Immunità per i militari egiziani coinvolti nelle repressioni del 2013

AsiaNews – Il Parlamento egiziano ha approvato una legge che protegge alti ufficiali dell’esercito da procedimenti penali, in riferimento alla durissima repressione seguita alla cacciata dell’ex presidente Mohammed Morsi, esponente dei Fratelli musulmani, nel 2013. Inoltre l’attuale capo di Stato, Abdul Fatah al-Sisi, potrà nominare ufficiali di suo gradimento e concedere loro lo status di riserva permanente.

I destinatari del provvedimento potranno beneficiare di privilegi ministeriali e dell’immunità – anche nei viaggi all’estero – per qualsiasi crimine commesso fra il luglio 2013 e il giugno 2014. Durante questo periodo di proteste e scontri fra esercito e simpatizzanti del movimento estremista islamico salito al potere due anni prima sarebbero morti oltre mille manifestanti.

Secondo alcune stime sono state arrestate o fermate fra le 16mila e le 41mila persone; i tribunali hanno emesso centinaia di condanne a morte al termine di processi di massa. La maggior parte degli imputati erano simpatizzanti di Morsi e del suo movimento ora al bando nel Paese. Tuttavia, la repressione ha colpito anche liberali e attivisti laici.

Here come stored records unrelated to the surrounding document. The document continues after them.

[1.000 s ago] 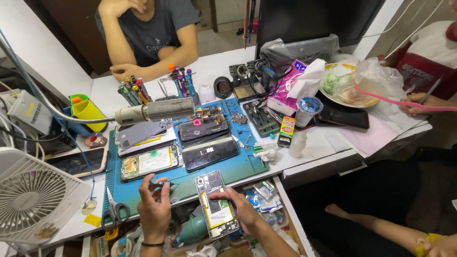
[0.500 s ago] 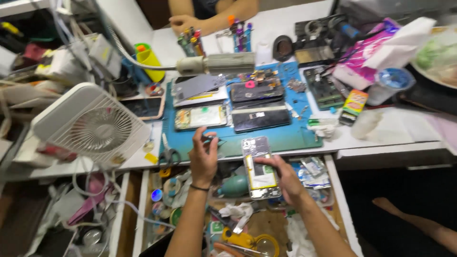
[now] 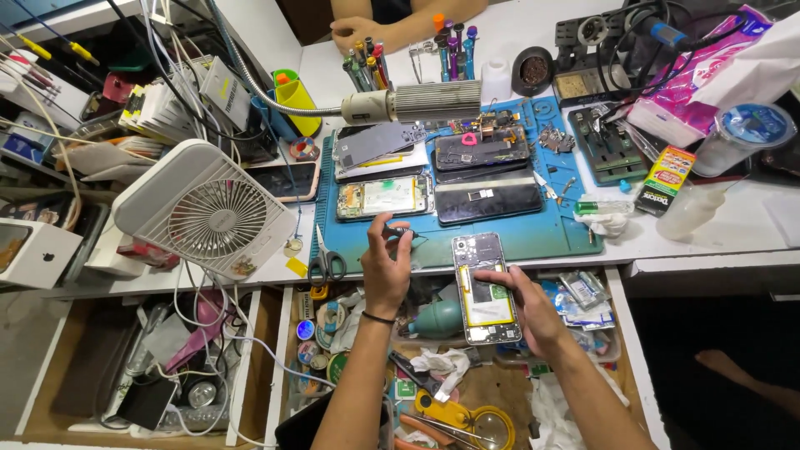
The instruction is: Assembling internal components of a mobile phone, specifically fitting the battery into the frame and inspecting the assembly.
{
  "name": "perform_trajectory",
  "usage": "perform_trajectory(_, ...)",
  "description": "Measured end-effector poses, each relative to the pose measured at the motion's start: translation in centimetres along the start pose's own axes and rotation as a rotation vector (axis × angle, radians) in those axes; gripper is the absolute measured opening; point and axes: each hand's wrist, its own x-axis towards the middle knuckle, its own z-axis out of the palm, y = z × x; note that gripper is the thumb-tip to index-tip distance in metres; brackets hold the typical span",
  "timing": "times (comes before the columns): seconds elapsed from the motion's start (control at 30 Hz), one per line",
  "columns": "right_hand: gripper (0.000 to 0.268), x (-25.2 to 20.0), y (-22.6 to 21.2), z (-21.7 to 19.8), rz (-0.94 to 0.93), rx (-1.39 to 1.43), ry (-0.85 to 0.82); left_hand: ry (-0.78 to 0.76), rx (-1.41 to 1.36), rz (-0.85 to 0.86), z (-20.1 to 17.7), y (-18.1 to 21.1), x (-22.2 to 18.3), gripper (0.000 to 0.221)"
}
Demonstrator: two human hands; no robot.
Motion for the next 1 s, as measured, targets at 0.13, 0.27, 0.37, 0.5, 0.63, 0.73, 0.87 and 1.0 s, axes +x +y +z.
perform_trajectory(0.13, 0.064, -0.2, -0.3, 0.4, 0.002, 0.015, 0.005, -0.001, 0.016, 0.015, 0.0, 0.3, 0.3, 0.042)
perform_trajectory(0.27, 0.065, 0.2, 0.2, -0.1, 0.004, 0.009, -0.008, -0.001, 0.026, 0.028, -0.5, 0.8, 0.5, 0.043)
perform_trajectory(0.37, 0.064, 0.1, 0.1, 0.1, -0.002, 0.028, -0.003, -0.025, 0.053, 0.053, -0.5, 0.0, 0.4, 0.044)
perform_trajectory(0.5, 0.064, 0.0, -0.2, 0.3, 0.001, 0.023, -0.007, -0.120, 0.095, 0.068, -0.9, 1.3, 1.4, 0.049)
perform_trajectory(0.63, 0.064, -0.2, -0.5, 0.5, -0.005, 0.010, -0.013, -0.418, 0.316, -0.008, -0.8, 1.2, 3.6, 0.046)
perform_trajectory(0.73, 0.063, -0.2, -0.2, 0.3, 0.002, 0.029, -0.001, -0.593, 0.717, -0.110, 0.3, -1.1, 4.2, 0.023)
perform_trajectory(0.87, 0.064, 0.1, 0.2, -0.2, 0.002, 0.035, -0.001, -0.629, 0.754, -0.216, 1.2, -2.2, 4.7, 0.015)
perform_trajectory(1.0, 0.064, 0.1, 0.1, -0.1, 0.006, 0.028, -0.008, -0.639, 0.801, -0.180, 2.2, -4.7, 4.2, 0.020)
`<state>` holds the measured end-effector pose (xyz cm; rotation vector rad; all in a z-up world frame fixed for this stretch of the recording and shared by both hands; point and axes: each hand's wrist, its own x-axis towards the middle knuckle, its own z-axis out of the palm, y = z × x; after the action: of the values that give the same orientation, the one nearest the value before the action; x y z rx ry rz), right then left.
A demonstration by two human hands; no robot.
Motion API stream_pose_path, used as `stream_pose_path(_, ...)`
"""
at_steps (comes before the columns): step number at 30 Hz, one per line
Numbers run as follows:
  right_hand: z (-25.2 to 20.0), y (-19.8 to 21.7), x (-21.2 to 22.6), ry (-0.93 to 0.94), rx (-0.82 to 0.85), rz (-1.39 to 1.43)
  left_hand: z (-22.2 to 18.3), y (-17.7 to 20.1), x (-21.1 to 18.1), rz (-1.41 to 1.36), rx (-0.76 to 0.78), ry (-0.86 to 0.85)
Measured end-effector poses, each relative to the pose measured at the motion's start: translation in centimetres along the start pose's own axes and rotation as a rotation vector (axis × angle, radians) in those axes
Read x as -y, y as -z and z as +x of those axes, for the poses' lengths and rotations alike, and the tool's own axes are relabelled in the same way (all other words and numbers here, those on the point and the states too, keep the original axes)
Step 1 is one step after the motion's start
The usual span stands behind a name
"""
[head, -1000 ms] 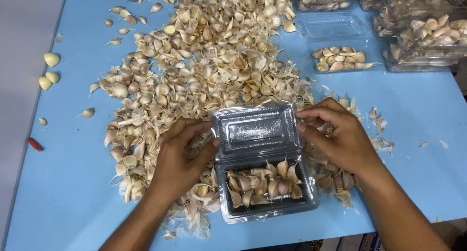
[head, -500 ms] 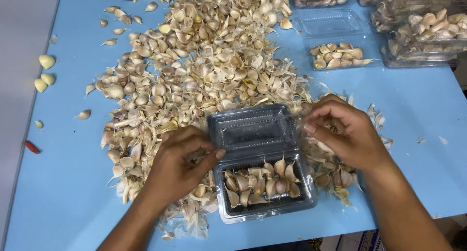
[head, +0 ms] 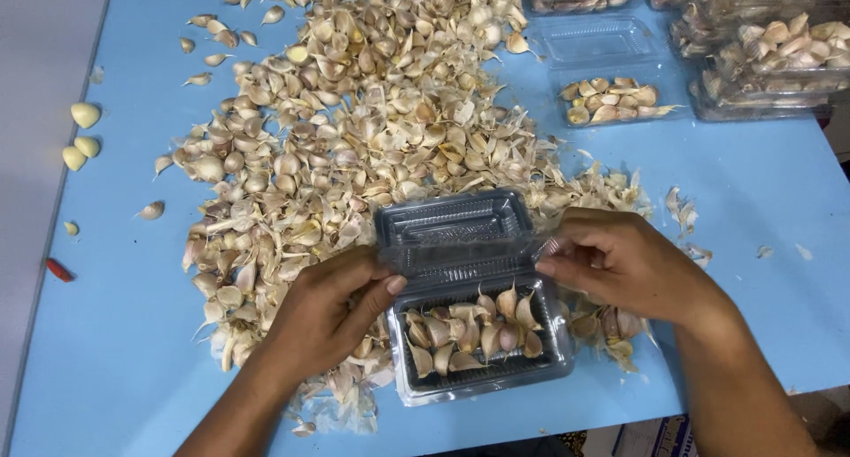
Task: The person picks up individual garlic cloves from a large pile of garlic and skins on a blue table and places them into small plastic containers.
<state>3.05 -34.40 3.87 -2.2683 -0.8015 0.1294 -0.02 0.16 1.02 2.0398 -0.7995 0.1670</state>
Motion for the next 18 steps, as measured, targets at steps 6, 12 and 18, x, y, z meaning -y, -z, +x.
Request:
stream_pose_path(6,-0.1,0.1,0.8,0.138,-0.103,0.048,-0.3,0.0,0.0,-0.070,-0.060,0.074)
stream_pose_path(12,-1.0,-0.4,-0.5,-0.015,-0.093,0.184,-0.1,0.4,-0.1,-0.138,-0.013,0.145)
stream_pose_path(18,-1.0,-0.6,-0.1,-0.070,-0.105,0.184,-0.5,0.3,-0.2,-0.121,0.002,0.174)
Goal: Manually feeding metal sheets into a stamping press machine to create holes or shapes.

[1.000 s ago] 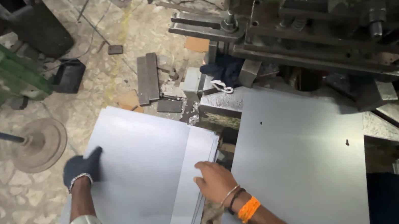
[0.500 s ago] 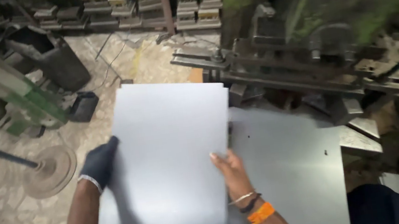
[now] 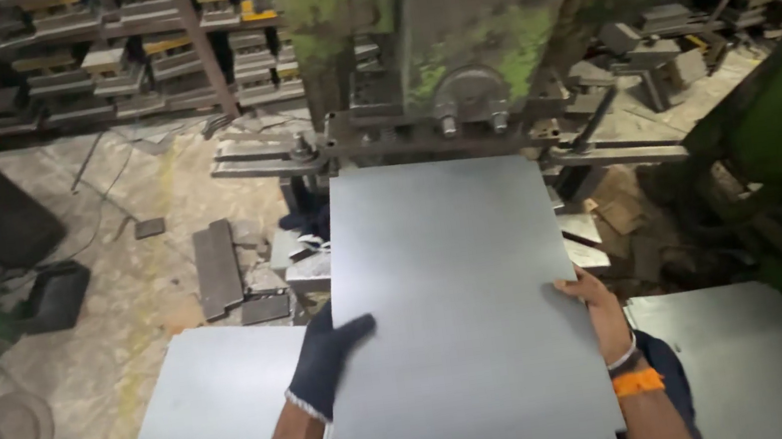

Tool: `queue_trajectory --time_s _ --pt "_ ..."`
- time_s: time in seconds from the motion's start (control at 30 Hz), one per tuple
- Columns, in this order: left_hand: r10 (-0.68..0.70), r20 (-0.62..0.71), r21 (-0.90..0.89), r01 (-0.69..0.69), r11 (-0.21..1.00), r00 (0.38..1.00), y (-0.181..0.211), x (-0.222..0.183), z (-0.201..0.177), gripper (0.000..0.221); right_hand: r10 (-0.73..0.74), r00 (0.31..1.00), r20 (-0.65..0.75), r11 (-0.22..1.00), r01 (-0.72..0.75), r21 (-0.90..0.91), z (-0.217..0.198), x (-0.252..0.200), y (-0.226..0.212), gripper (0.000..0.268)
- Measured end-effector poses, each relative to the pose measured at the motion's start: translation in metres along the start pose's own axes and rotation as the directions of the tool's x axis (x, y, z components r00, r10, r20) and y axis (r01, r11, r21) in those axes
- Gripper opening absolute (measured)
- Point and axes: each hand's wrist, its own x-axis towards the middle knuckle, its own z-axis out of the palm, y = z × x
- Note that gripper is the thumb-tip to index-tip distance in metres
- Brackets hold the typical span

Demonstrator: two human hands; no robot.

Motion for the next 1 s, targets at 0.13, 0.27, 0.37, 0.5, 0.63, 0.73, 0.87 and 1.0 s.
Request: queue_trajectory --time_s 0.13,0.27,0.37,0.5,0.63,0.73,0.87,1.0 --pt "0.043 -0.016 -0.118 -0.045 0.992 0.999 -0.037 0.088 -0.005 0.077 -0.422 0.867 0.263 0.825 0.488 -0.284 -0.074 0.118 0.103 0.030" --pt "-0.005 -0.103 0.066 0.012 0.998 0.995 0.000 0.069 0.022 0.077 -0.168 0.963 0.211 0.962 0.206 -0.177 -0.062 0.137 0.075 0.057" --pt "0.006 -0.128 0.164 0.015 0.986 0.992 0.005 0.057 0.028 0.070 0.094 0.989 0.111 0.994 -0.087 -0.071 -0.066 0.144 0.079 0.057" --pt "0.101 -0.022 -0.163 -0.103 0.981 0.995 -0.048 0.119 -0.005 0.036 -0.003 0.999 0.034 1.000 0.004 -0.019 -0.059 0.132 0.082 0.027" --pt "0.193 -0.095 -0.316 -0.213 0.924 0.977 -0.101 0.151 -0.042 0.030 0.026 0.998 0.062 0.995 -0.032 0.098 -0.043 0.120 0.054 0.052" --pt "0.339 -0.098 -0.204 -0.352 0.914 0.936 -0.114 0.178 -0.050 0.030 -0.012 0.988 0.153 0.999 0.004 0.051 -0.040 0.143 0.055 0.044" --pt "0.394 0.045 0.043 -0.396 0.917 0.918 -0.064 0.191 -0.025 0.037 -0.064 0.994 0.084 0.998 0.063 0.019 -0.022 0.172 0.047 0.046" --pt "0.130 0.083 -0.203 -0.111 0.973 0.988 -0.014 0.224 -0.007 0.044 -0.093 0.994 0.061 0.975 0.104 -0.197 0.006 0.205 0.040 0.056"
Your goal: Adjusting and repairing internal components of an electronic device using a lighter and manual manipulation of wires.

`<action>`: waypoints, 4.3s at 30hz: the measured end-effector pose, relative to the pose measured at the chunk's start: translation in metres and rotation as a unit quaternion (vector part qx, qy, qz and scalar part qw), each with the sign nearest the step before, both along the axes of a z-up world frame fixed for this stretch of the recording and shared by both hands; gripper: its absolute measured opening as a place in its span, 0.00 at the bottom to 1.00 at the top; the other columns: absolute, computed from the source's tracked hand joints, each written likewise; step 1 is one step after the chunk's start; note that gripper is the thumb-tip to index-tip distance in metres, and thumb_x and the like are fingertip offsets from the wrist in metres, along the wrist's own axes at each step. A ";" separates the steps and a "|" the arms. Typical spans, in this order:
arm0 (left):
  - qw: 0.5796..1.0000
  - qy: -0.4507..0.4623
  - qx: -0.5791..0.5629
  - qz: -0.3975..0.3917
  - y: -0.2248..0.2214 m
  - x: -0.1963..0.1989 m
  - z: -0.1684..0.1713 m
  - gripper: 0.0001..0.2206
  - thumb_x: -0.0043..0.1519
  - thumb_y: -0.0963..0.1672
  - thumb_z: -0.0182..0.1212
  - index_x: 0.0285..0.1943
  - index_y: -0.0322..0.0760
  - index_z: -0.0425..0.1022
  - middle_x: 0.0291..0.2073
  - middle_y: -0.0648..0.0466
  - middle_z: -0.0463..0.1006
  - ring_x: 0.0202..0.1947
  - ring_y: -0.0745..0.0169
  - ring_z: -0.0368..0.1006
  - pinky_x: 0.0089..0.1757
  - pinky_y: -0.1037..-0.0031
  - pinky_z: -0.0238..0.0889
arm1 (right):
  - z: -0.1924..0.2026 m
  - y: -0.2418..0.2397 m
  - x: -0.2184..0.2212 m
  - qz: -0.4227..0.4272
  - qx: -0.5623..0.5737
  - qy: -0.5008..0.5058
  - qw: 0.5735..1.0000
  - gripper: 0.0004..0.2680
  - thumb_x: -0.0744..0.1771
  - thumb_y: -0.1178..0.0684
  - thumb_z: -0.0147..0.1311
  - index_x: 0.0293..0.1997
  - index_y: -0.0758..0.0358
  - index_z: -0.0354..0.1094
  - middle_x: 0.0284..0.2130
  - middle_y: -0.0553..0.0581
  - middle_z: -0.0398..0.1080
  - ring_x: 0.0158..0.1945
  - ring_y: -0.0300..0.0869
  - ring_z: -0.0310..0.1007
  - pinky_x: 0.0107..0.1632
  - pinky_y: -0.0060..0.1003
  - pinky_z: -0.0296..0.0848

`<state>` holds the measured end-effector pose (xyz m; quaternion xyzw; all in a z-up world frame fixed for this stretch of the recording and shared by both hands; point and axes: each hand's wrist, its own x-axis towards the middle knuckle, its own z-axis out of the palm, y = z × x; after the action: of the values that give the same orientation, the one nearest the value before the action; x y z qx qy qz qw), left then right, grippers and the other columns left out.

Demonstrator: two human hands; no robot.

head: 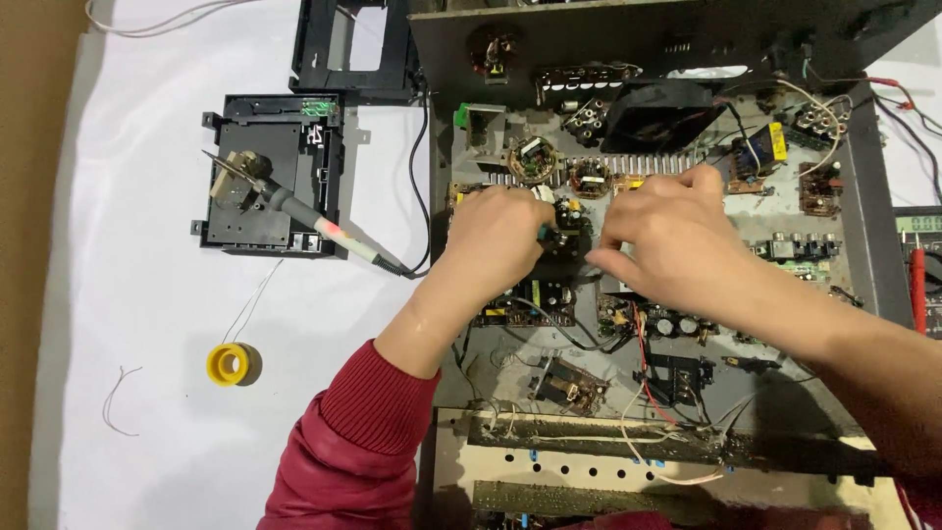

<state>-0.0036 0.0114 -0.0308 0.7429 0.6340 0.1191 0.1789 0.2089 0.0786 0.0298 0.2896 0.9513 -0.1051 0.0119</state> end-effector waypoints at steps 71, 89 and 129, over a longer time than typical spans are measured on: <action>0.761 -0.420 0.342 0.356 -0.251 -0.082 0.111 0.10 0.58 0.41 0.65 0.49 0.40 0.81 0.44 0.58 0.82 0.47 0.67 0.76 0.49 0.76 0.70 | 0.120 -0.123 0.012 -0.304 -0.166 0.154 0.925 0.08 0.68 0.53 0.59 0.48 0.63 0.79 0.47 0.58 0.79 0.46 0.48 0.76 0.52 0.44 0.71; 0.396 -0.755 0.263 0.451 -0.269 0.021 0.012 0.09 0.54 0.39 0.72 0.39 0.30 0.76 0.20 0.54 0.66 0.13 0.66 0.66 0.16 0.81 0.59 | -0.051 -0.228 -0.151 -0.209 -0.544 0.365 0.726 0.11 0.72 0.50 0.42 0.36 0.65 0.66 0.26 0.62 0.67 0.25 0.46 0.66 0.28 0.35 0.62; 0.730 -0.315 0.040 0.605 -0.153 -0.142 0.012 0.32 0.49 0.44 0.62 0.67 0.30 0.69 0.51 0.49 0.81 0.45 0.56 0.76 0.41 0.69 0.66 | -0.054 -0.244 0.077 -0.197 -0.639 0.335 0.663 0.09 0.63 0.63 0.62 0.41 0.83 0.82 0.39 0.72 0.76 0.35 0.55 0.71 0.37 0.45 0.64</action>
<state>-0.1454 -0.1420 -0.0187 0.1284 0.8513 0.4545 0.2285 0.2859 -0.1656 -0.0246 0.3370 0.5108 -0.7772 -0.1466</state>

In questo periodo si è consumata una delle peggiori e più sanguinarie repressioni della storia moderna dell’Egitto. Il 14 agosto 2013 soldati e agenti di polizia hanno disperso con la forza due sit-in promossi da migliaia di simpatizzanti di Morsi a piazza Rabaa al-Adawiya e Nahda, uccidendo almeno 900 persone.

Le forze di sicurezza hanno massacrato altri 60 manifestanti riuniti all’esterno del quartier generale della Guardia Repubblicana al Cairo, l’8 luglio dello stesso anno. E ancora, almeno 95 manifestanti al Manassa Memorial il 27 luglio e 120 dimostranti a piazza Ramses il 16 agosto.

Una commissione di inchiesta governativa ha approfondito le violenze relative a quel periodo e ha suggerito di non procedere per vie giudiziarie. Tuttavia, gruppi pro diritti umani fra cui Human Rights Watch (Hrw) affermano che la natura “sistematica e diffusa” di quegli omicidi fa pensare che esse siano parte di una politica di Stato che prevede l’uso della forza contro le voci critiche.